TASK DIRECTIONS>
Lines that contain "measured" are to be copied from the material, every one of them.
*** COLLECTED DATA ***
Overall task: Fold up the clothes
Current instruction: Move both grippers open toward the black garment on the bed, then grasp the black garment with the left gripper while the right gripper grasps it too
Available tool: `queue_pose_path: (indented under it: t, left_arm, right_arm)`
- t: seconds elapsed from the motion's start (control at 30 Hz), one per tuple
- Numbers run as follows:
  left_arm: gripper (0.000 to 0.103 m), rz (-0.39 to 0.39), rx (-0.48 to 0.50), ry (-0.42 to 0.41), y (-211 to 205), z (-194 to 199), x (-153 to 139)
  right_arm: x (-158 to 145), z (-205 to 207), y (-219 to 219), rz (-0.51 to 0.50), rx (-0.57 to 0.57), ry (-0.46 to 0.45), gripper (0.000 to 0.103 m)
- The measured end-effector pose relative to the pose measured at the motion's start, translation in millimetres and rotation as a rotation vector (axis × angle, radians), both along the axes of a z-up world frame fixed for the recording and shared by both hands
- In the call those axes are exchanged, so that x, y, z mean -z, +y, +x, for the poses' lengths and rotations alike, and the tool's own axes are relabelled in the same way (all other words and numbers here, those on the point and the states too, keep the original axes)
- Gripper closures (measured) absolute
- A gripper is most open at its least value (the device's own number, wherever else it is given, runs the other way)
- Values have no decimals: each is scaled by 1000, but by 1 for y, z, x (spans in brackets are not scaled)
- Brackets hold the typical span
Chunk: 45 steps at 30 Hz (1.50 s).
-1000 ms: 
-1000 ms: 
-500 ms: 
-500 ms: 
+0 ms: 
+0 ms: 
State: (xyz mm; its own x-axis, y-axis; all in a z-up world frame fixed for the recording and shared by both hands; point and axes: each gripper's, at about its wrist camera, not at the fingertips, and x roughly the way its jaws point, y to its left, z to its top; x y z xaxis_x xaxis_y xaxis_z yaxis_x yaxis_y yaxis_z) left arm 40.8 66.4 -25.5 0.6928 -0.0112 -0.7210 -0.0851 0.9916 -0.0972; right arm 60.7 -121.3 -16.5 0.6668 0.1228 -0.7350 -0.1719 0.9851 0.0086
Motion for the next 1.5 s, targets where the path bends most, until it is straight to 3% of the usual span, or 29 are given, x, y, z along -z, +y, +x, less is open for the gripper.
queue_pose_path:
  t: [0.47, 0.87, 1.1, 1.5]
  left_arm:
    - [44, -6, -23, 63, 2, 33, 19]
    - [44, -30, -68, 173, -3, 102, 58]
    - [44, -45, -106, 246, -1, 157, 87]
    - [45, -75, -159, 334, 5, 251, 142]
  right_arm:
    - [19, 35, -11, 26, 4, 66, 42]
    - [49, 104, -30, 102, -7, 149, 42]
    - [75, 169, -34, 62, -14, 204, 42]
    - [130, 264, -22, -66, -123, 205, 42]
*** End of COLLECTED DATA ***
RESPONSE>
- The measured end-effector pose relative to the pose measured at the motion's start, translation in millimetres and rotation as a rotation vector (axis × angle, radians), both along the axes of a z-up world frame fixed for the recording and shared by both hands
- Gripper closures (measured) absolute

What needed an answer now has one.